[Opening Extracted information section]

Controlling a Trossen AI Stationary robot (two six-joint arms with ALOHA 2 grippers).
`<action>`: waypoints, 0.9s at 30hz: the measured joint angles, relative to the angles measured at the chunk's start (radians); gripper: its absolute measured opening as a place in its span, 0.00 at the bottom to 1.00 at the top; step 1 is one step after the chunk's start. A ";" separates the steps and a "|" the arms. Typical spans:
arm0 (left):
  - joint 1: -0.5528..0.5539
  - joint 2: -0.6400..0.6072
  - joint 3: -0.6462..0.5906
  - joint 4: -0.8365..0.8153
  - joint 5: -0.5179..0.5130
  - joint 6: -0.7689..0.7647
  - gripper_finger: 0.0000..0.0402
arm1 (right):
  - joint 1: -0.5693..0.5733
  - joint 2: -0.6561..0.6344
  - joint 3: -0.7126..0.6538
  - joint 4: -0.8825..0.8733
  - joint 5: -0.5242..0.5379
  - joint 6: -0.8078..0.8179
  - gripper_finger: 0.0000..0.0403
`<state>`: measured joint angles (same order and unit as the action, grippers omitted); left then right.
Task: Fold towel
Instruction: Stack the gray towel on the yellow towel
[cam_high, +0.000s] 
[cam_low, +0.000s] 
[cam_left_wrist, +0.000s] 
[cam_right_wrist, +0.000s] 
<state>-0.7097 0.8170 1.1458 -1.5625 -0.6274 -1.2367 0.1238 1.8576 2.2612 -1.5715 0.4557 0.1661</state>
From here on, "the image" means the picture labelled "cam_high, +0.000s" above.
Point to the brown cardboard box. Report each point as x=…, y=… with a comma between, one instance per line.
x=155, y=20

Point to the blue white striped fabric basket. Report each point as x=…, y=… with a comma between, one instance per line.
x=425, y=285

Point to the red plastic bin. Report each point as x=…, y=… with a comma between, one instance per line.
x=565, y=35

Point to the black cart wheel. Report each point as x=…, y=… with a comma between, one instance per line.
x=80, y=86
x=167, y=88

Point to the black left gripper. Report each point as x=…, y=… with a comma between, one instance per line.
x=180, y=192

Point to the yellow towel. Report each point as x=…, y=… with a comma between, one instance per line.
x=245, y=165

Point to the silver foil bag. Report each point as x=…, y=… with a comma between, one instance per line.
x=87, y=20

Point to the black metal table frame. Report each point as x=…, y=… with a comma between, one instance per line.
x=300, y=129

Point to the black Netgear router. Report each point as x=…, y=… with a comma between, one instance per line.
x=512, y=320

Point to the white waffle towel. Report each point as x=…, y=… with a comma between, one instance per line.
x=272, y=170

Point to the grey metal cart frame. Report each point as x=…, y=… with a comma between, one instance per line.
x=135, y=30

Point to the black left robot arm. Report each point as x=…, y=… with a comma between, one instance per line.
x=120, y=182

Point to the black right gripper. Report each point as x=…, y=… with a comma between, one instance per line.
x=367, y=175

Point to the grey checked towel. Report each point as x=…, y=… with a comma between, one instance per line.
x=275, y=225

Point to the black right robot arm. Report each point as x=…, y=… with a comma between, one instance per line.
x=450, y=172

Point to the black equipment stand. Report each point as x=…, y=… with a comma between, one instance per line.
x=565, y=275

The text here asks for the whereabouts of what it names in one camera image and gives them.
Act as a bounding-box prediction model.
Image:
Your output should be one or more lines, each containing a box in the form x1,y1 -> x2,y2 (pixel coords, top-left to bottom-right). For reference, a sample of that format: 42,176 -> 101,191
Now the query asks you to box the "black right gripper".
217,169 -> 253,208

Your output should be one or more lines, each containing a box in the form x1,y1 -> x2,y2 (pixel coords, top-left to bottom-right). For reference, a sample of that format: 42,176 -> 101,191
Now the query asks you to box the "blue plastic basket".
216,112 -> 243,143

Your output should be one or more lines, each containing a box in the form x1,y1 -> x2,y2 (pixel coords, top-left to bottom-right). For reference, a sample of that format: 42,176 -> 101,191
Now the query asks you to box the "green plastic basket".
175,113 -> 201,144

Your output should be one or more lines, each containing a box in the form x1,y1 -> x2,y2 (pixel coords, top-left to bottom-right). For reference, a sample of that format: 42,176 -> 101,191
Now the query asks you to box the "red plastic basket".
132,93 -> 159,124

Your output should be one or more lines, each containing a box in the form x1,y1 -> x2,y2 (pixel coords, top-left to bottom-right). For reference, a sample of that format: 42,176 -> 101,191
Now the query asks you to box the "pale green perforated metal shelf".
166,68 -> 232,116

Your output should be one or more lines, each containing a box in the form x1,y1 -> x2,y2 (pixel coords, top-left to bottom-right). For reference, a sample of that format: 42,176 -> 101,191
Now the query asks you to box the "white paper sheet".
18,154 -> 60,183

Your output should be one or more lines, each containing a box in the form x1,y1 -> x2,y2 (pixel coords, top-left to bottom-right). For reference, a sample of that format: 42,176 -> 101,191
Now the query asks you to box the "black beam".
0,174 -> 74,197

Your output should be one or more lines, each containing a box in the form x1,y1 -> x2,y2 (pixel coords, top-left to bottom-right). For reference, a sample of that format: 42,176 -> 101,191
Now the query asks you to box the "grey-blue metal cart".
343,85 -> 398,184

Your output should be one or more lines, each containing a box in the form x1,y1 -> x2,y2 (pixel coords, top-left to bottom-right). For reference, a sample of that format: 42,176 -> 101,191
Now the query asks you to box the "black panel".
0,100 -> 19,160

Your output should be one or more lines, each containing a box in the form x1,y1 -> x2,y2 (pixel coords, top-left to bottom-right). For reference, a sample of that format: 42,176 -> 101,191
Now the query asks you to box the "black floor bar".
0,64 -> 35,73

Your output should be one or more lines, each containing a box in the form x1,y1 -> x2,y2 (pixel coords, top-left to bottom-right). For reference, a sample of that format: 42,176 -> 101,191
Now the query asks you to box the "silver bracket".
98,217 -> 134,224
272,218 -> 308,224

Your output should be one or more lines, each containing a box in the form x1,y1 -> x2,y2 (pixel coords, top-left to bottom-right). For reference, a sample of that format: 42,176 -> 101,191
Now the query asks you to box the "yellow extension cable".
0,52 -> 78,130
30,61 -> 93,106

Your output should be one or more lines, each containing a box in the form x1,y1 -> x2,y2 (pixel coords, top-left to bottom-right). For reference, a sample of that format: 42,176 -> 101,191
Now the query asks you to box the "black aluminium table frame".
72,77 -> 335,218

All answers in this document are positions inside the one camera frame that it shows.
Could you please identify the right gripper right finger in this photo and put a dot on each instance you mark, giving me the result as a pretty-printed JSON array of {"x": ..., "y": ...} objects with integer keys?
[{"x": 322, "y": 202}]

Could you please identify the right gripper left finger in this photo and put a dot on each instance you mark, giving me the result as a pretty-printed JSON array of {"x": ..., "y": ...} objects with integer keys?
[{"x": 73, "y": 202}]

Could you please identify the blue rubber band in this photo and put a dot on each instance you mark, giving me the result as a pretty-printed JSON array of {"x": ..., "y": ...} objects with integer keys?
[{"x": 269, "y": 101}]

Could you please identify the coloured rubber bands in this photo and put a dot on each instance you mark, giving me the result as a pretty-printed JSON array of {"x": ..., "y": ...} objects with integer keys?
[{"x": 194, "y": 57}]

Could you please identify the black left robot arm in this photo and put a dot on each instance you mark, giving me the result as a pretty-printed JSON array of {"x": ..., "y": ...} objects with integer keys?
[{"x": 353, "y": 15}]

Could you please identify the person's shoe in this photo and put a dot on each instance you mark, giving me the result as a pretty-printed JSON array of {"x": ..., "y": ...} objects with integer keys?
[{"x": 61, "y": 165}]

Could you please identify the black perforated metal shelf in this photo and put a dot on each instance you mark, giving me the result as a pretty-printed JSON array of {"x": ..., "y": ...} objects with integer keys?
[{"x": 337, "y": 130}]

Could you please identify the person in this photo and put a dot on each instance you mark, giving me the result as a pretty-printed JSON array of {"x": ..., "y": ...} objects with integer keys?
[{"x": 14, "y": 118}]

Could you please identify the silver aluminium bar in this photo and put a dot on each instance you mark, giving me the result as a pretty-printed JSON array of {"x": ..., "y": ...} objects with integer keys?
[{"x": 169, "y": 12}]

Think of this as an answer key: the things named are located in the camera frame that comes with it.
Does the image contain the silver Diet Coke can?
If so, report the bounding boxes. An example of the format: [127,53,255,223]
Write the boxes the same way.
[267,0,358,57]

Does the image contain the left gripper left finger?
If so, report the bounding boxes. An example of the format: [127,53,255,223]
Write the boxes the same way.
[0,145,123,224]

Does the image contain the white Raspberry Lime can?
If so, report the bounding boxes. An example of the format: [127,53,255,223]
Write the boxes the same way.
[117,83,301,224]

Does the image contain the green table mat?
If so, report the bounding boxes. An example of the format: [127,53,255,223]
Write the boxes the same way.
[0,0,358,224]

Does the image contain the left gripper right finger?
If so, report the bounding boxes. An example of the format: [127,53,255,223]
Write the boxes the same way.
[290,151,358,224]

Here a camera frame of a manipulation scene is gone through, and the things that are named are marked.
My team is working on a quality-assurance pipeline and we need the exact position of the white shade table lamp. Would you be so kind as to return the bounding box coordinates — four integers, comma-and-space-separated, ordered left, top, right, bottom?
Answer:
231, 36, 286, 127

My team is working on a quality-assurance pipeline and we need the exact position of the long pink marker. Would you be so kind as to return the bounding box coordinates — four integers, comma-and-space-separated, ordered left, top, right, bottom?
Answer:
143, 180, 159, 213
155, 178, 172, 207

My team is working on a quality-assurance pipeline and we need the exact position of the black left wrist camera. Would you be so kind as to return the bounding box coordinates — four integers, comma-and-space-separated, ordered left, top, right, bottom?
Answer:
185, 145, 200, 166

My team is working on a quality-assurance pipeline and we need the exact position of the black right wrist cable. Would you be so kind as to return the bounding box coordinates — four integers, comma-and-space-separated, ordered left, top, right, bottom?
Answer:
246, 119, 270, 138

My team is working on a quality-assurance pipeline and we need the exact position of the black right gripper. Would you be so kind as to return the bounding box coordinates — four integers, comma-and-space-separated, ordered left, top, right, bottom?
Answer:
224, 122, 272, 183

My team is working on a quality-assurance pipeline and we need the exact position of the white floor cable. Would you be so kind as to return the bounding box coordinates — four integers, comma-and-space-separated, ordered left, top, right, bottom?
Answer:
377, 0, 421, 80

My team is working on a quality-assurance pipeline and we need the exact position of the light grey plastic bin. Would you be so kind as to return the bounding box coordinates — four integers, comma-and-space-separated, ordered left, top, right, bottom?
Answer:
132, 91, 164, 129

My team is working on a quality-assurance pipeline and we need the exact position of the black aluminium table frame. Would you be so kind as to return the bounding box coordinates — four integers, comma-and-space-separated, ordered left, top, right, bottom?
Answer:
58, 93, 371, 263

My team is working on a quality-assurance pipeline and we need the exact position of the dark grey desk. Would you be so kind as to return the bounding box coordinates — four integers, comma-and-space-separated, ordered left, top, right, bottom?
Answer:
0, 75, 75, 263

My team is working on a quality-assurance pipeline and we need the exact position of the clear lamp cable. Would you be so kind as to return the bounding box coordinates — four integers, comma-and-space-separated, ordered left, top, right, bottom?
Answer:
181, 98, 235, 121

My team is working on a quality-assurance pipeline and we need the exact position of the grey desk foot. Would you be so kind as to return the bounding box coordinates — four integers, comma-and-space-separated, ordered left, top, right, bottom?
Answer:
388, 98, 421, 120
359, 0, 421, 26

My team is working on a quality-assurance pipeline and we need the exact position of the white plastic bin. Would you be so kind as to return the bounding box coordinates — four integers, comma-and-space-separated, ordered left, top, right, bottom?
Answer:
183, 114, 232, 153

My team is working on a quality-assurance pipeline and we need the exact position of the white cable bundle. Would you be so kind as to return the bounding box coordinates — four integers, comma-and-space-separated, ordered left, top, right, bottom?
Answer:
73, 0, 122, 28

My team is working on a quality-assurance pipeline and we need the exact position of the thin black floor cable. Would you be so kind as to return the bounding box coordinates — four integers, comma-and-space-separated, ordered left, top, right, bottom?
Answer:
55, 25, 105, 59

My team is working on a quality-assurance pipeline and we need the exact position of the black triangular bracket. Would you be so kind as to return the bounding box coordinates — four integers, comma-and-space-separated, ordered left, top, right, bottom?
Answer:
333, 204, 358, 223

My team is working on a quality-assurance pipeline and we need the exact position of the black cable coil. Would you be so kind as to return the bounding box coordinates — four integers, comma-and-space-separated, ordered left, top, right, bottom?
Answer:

[Closing Extracted information section]

■ What the task asks ■
Check each line above for "desk" and return the ones that have it.

■ Worked solution ■
My team is working on a quality-assurance pipeline and we need the exact position of the dark grey desk. Would you be so kind as to return the bounding box coordinates — four integers, comma-and-space-separated, ordered left, top, right, bottom?
My team is working on a quality-assurance pipeline and we need the exact position of the grey desk foot. Would you be so kind as to return the bounding box coordinates — four integers, comma-and-space-separated, ordered left, top, right, bottom?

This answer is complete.